----- DATASET CONTENT
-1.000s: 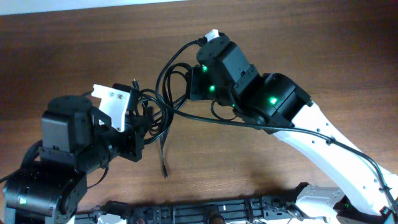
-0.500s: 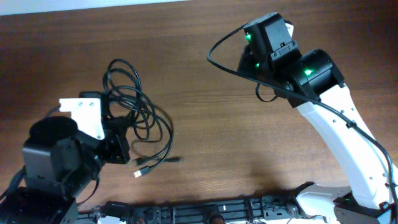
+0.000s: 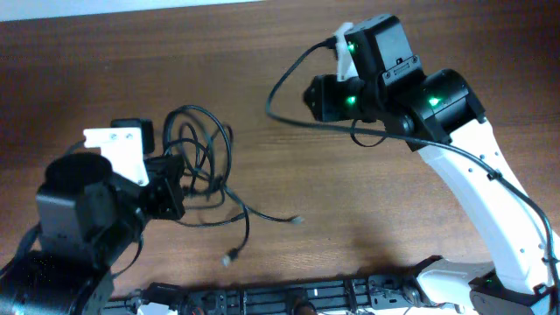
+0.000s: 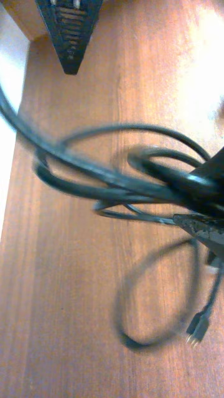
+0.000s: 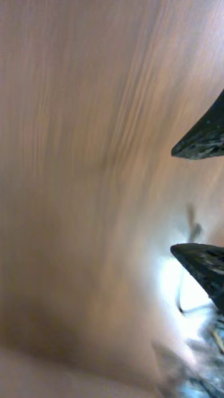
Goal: Untangle cables
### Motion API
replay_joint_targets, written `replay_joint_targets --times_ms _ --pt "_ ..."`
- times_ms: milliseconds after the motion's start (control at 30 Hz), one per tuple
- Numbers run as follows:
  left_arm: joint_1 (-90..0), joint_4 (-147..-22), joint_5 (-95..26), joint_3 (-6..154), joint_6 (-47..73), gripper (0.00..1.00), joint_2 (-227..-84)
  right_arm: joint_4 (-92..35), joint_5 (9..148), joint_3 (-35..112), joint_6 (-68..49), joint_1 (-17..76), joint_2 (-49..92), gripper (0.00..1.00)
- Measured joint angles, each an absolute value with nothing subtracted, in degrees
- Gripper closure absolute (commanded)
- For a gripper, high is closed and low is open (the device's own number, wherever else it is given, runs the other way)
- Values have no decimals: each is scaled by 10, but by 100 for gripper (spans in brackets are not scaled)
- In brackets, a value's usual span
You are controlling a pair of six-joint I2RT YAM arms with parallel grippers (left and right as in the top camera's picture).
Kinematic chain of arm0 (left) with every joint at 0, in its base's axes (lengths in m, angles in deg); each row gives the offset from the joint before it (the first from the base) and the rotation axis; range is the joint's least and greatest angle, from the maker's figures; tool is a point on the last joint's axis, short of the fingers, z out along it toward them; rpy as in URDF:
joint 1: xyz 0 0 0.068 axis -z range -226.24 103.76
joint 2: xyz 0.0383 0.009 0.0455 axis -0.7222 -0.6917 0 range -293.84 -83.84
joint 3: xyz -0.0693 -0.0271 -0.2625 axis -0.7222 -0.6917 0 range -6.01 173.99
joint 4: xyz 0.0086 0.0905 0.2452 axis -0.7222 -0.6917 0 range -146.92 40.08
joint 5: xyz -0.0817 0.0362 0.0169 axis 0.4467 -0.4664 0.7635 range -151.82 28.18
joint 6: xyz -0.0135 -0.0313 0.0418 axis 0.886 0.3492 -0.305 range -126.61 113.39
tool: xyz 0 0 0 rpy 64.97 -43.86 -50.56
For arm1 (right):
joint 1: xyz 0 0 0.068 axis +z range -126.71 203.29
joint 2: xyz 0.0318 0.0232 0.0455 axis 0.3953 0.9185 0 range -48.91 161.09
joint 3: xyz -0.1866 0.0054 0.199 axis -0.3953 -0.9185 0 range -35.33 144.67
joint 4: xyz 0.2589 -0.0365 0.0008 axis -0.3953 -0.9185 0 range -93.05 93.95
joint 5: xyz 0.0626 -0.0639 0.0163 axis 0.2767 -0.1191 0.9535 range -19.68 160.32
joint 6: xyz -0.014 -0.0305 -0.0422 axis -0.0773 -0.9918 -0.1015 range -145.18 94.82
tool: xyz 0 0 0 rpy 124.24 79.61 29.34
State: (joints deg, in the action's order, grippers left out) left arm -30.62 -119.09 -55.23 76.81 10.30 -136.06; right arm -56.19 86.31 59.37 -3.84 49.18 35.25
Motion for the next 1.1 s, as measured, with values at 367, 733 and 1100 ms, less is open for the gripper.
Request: replay_joint_targets --times_ms 367,733,1100 --pt "-306 -1190 -552 768 96 40 -1413 -567 1025 594 -134 492 352 60" --pt "-306 -1188 -526 768 67 1 -1418 -608 1047 594 -151 495 352 60" --pt "-316 -1181 -524 768 109 1 -1416 -658 990 590 -157 553 352 55"
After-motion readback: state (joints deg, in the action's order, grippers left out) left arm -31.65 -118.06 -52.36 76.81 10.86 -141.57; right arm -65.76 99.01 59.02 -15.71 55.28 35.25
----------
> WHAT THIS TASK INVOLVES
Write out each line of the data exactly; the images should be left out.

> ANSWER AREA
-1.000s: 
-0.500s: 
+0.000s: 
+0.000s: 
+0.000s: 
Goal: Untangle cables
### Motion API
replay_joint_targets, written `replay_joint_targets --times_ms _ --pt "_ ..."`
- times_ms: milliseconds after the motion's start (control at 30 Hz), one per tuple
- Numbers run as follows:
  left_arm: joint_1 (-90..0), joint_4 (-147..-22), joint_5 (-95..26), joint_3 (-6..154), joint_6 (-47..73), gripper (0.00..1.00), joint_2 (-227..-84)
  right_arm: joint_4 (-92..35), joint_5 (9..148), joint_3 (-35..112), joint_6 (-68..49), joint_1 (-17..76), joint_2 (-49..92), gripper (0.00..1.00)
- Measured joint angles, each an absolute value with nothing subtracted, in degrees
- Gripper closure absolute (commanded)
- For a gripper, high is closed and low is open (the device's own number, wherever else it is given, runs the other way)
- Values have no decimals: each is scaled by 10, but by 100 for gripper (spans in brackets are not scaled)
- In brackets, a value's usual span
You are controlling a pair of six-joint I2RT YAM arms with parallel grippers (left and right as in the top camera's picture).
Kinematic chain of arm0 (left) with every joint at 0, in its base's axes (lengths in m, angles in deg); each row gives the offset from the joint before it (the first from the base) and the rotation axis; range is the joint's least and greatest angle, from the maker's figures; tool is a point on the last joint's axis, short of the fingers, z out along it toward them; rpy as in URDF:
joint 1: xyz 0 0 0.068 axis -z range -226.24 103.76
joint 2: xyz 0.0383 0.009 0.0455 axis -0.7222 -0.6917 0 range -293.84 -83.84
joint 3: xyz -0.0693 -0.0271 -0.2625 axis -0.7222 -0.6917 0 range -6.01 173.99
joint 4: xyz 0.0086 0.0905 0.2452 axis -0.7222 -0.6917 0 range -146.92 40.08
joint 5: xyz -0.0817 0.0362 0.0169 axis 0.4467 -0.4664 0.7635 range -151.82 28.18
joint 6: xyz -0.0135 -0.0313 0.0418 axis 0.886 0.3492 -0.305 range -126.61 113.39
tool: xyz 0 0 0 rpy 64.97 -43.86 -50.56
For arm1 (right):
joint 1: xyz 0 0 0.068 axis +z range -126.71 203.29
joint 2: xyz 0.0318 0.0232 0.0455 axis 0.3953 0.9185 0 range -48.91 161.09
joint 3: xyz -0.1866 0.0054 0.199 axis -0.3953 -0.9185 0 range -35.33 144.67
joint 4: xyz 0.2589 -0.0365 0.0008 axis -0.3953 -0.9185 0 range -93.05 93.95
joint 5: xyz 0.0626 -0.0639 0.0163 axis 0.2767 -0.1191 0.9535 range -19.68 160.32
joint 6: xyz -0.014 -0.0305 -0.0422 axis -0.0773 -0.9918 -0.1015 range -145.18 94.82
tool: xyz 0 0 0 rpy 124.24 79.61 29.34
State: (joints deg, in the action's order, grippers left out) left arm -30.62 -119.09 -55.23 76.81 10.30 -136.06; right arm -56.19 86.31 59.37 -3.84 49.18 35.25
Motion for the next 1.1 s, as measured, with values at 367, 733 and 1100 ms, less is open for the gripper.
Request: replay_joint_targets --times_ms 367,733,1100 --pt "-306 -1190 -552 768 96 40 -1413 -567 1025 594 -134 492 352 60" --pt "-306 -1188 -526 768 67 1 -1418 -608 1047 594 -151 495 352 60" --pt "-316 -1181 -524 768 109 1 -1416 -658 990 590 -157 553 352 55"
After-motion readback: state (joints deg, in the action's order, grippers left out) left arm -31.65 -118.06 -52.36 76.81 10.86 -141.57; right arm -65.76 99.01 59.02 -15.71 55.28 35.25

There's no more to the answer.